◆ **Work request**
Restate the entries word for word, leaving nothing out.

◆ **Exercise materials**
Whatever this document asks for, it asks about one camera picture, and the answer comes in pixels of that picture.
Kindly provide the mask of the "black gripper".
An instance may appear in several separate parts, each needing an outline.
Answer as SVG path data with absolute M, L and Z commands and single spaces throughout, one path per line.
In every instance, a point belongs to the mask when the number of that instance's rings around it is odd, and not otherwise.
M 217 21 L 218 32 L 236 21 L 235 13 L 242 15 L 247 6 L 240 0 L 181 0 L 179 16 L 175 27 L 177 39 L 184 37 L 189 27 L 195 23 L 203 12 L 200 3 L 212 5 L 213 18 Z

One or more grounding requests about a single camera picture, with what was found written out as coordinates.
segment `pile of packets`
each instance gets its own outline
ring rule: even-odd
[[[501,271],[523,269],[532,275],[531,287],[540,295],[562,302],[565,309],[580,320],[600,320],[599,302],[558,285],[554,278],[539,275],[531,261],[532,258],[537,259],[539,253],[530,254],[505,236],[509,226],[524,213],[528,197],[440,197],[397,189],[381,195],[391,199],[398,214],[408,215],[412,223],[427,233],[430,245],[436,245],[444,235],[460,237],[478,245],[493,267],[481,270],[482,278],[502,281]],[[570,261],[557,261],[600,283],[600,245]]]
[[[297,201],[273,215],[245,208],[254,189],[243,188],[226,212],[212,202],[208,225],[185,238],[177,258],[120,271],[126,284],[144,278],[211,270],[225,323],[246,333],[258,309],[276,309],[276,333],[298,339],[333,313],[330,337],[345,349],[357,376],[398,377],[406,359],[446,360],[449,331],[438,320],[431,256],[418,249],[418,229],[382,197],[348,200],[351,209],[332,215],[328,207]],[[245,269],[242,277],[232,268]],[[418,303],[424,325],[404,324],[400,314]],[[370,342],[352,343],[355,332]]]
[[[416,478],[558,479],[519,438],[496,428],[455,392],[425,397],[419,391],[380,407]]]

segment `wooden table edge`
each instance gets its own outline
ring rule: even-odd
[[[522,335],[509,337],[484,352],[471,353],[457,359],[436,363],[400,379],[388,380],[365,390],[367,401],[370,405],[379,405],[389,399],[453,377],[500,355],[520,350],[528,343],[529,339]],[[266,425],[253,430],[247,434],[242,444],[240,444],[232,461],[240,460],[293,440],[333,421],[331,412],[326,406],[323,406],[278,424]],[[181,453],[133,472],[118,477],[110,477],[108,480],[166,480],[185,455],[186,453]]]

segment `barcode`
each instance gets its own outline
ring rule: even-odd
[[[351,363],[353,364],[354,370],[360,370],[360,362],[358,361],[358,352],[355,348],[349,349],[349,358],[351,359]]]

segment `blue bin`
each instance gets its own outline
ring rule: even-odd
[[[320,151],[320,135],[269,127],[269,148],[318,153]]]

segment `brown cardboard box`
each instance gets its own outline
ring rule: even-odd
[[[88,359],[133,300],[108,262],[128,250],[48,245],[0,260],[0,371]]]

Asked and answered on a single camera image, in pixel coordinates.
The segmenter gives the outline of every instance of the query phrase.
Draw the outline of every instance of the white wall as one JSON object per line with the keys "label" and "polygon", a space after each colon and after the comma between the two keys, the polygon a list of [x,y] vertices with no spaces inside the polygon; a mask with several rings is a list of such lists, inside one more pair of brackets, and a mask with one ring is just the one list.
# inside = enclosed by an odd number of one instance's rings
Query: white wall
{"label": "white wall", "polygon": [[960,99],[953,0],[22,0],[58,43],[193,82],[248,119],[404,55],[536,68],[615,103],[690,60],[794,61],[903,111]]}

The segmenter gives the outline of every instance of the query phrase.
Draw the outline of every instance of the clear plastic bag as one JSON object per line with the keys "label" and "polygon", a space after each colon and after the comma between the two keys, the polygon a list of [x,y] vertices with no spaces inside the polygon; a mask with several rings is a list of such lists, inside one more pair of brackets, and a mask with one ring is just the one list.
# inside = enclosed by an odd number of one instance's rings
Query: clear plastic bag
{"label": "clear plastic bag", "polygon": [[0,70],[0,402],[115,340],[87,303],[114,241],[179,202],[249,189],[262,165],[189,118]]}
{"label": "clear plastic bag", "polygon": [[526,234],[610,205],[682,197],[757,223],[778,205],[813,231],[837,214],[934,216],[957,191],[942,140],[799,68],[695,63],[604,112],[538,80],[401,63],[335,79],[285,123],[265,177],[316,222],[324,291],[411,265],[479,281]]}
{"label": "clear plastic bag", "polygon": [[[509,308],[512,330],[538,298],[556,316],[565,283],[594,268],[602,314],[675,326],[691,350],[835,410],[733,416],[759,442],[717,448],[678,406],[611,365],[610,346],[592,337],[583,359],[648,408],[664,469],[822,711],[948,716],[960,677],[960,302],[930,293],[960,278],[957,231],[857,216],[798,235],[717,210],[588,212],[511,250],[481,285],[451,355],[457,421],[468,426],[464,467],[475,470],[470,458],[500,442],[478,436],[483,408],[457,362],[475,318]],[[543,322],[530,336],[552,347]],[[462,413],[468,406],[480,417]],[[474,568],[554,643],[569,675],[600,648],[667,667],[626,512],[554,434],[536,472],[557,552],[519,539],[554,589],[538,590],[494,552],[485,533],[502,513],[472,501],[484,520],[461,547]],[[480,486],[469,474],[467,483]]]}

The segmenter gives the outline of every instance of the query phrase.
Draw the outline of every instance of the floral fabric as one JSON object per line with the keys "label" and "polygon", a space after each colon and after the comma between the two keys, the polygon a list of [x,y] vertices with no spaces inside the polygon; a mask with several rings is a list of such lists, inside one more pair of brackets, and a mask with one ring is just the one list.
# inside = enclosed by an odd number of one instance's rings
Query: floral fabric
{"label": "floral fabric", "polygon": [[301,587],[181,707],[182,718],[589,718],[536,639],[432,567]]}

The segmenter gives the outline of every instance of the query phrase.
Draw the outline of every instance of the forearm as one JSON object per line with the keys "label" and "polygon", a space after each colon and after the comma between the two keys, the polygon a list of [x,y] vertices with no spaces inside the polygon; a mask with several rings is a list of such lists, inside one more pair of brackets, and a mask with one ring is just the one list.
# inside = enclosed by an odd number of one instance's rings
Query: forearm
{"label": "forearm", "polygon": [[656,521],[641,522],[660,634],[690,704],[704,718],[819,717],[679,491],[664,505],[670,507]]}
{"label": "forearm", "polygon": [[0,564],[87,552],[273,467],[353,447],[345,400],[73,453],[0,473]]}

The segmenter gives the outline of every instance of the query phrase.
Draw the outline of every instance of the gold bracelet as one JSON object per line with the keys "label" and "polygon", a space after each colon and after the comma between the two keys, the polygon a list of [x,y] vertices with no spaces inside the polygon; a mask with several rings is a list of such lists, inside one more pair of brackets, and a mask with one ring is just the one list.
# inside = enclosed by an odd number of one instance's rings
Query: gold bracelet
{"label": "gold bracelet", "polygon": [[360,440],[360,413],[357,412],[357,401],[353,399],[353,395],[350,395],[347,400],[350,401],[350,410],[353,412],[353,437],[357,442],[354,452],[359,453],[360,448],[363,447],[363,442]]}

◆ **Reply to the task**
Whatever this document asks for, it asks about one camera picture, and the answer comes in pixels of that picture.
Kindly provide the mask of the "black gripper".
An instance may appear in several separate parts, each needing an outline.
Answer as SVG path data with absolute M, L and Z commands and single spaces throughout, one path per line.
In every instance, a point belongs to the mask when the number of that instance's rings around it is odd, and not otherwise.
M 217 21 L 218 32 L 236 21 L 235 13 L 242 15 L 247 6 L 240 0 L 181 0 L 179 16 L 175 27 L 177 39 L 184 37 L 189 27 L 195 23 L 203 12 L 200 3 L 212 5 L 213 18 Z

One or more grounding requests about a single camera picture, with what was found written out as coordinates.
segment `pile of packets`
each instance gets its own outline
ring rule: even-odd
[[[501,271],[523,269],[532,275],[531,287],[540,295],[562,302],[565,309],[580,320],[600,320],[599,302],[558,285],[554,278],[539,275],[531,261],[532,258],[537,259],[539,253],[530,254],[505,236],[509,226],[524,213],[528,197],[440,197],[397,189],[381,195],[391,199],[398,214],[408,215],[412,223],[427,233],[430,245],[436,245],[444,235],[460,237],[478,245],[493,267],[481,270],[482,278],[502,281]],[[570,261],[557,261],[600,283],[600,245]]]
[[[297,201],[273,215],[245,208],[254,189],[243,188],[226,212],[212,202],[208,225],[185,238],[177,258],[120,271],[126,284],[144,278],[211,270],[225,323],[246,333],[258,309],[276,309],[276,333],[298,339],[333,313],[330,337],[345,349],[357,376],[398,377],[406,359],[446,360],[449,331],[438,320],[431,256],[418,249],[418,229],[382,197],[348,200],[351,209],[332,215],[328,207]],[[245,269],[242,277],[232,268]],[[418,303],[424,325],[404,324],[400,314]],[[370,342],[352,343],[355,332]]]
[[[416,478],[558,479],[519,438],[496,428],[455,392],[425,397],[419,391],[380,407]]]

segment `wooden table edge`
each instance gets its own outline
ring rule: even-odd
[[[522,335],[509,337],[484,352],[471,353],[457,359],[436,363],[400,379],[388,380],[365,390],[367,401],[370,405],[379,405],[389,399],[453,377],[500,355],[520,350],[528,343],[529,339]],[[266,425],[253,430],[247,434],[242,444],[240,444],[232,461],[240,460],[293,440],[333,421],[331,412],[326,406],[323,406],[278,424]],[[181,453],[133,472],[118,477],[110,477],[108,480],[166,480],[185,455],[186,453]]]

segment `barcode`
each instance gets its own outline
ring rule: even-odd
[[[351,363],[353,364],[354,370],[360,370],[360,362],[358,361],[358,352],[355,348],[349,349],[349,358],[351,359]]]

segment `blue bin`
each instance gets its own outline
ring rule: even-odd
[[[320,151],[320,135],[269,127],[269,148],[318,153]]]

segment `brown cardboard box`
each instance gets its own outline
ring rule: even-odd
[[[88,359],[133,300],[108,262],[128,250],[48,245],[0,260],[0,371]]]

Asked and answered on a single camera image, in pixel coordinates.
The segmenter gives the outline of every instance of the query phrase.
Draw the outline of every instance of the white wall as one JSON object per line with the keys "label" and "polygon", a space after each colon and after the comma between the two keys, the polygon a list of [x,y] vertices with no spaces inside the polygon; a mask with several rings is a list of such lists, inside one more pair of brackets, and a mask with one ring is just the one list.
# inside = enclosed by an odd number of one instance's rings
Query: white wall
{"label": "white wall", "polygon": [[960,99],[953,0],[22,0],[58,43],[193,82],[248,119],[404,55],[536,68],[615,103],[690,60],[794,61],[903,111]]}

The segmenter gives the outline of every instance of the query phrase.
Draw the outline of every instance of the clear plastic bag as one JSON object per line with the keys "label" and "polygon", a space after each colon and after the comma between the two keys, the polygon a list of [x,y] vertices with no spaces inside the polygon; a mask with several rings is a list of such lists, inside one more pair of brackets, and a mask with one ring is just the one list.
# inside = enclosed by an odd number of one instance's rings
Query: clear plastic bag
{"label": "clear plastic bag", "polygon": [[0,70],[0,402],[115,340],[87,303],[114,241],[179,202],[249,189],[262,165],[189,118]]}
{"label": "clear plastic bag", "polygon": [[526,234],[610,205],[682,197],[757,223],[778,205],[813,231],[837,214],[934,216],[957,191],[942,140],[799,68],[695,63],[604,112],[538,80],[401,63],[335,79],[285,123],[265,177],[316,222],[324,291],[411,265],[479,281]]}
{"label": "clear plastic bag", "polygon": [[[509,308],[512,330],[538,298],[556,316],[565,283],[594,268],[602,314],[675,326],[691,350],[835,410],[733,416],[759,442],[717,448],[678,406],[611,365],[610,346],[592,337],[583,359],[648,408],[664,469],[822,711],[948,716],[960,677],[960,302],[930,293],[960,278],[957,231],[857,216],[798,235],[717,210],[588,212],[511,250],[481,285],[451,355],[457,421],[468,426],[464,467],[475,470],[470,458],[500,442],[478,436],[483,408],[457,362],[475,318]],[[543,322],[530,336],[552,347]],[[462,413],[468,406],[480,417]],[[474,568],[554,643],[569,675],[600,648],[667,667],[626,512],[554,434],[536,472],[557,552],[519,539],[554,589],[538,590],[494,552],[485,533],[502,513],[472,501],[484,520],[461,547]],[[480,486],[469,474],[467,483]]]}

The segmenter gives the outline of every instance of the query phrase.
Draw the outline of every instance of the floral fabric as one JSON object per line with the keys "label" and "polygon", a space after each colon and after the comma between the two keys, the polygon a list of [x,y] vertices with no spaces inside the polygon; a mask with several rings is a list of such lists, inside one more pair of brackets, and a mask with one ring is just the one list.
# inside = enclosed by an odd number of one instance's rings
Query: floral fabric
{"label": "floral fabric", "polygon": [[301,587],[181,707],[182,718],[589,718],[536,639],[432,567]]}

The segmenter gives the outline of every instance of the query phrase.
Draw the outline of every instance of the forearm as one JSON object per line with the keys "label" and "polygon", a space after each colon and after the comma between the two keys, the polygon a list of [x,y] vertices with no spaces inside the polygon; a mask with several rings is a list of such lists, inside one more pair of brackets, and a mask with one ring is just the one list.
# inside = enclosed by an odd number of one instance's rings
Query: forearm
{"label": "forearm", "polygon": [[656,521],[641,522],[660,634],[690,704],[704,718],[819,717],[679,491],[664,505],[670,507]]}
{"label": "forearm", "polygon": [[0,564],[87,552],[273,467],[353,447],[345,400],[73,453],[0,473]]}

The segmenter gives the outline of every instance of the query phrase.
Draw the outline of every instance of the gold bracelet as one JSON object per line with the keys "label" and "polygon", a space after each colon and after the comma between the two keys, the polygon a list of [x,y] vertices with no spaces inside the polygon; a mask with several rings is a list of such lists, inside one more pair of brackets, and a mask with one ring is just the one list.
# inside = enclosed by an odd number of one instance's rings
Query: gold bracelet
{"label": "gold bracelet", "polygon": [[360,440],[360,413],[357,412],[357,401],[353,399],[353,395],[350,395],[347,400],[350,401],[350,410],[353,412],[353,437],[357,442],[354,452],[359,453],[360,448],[363,447],[363,442]]}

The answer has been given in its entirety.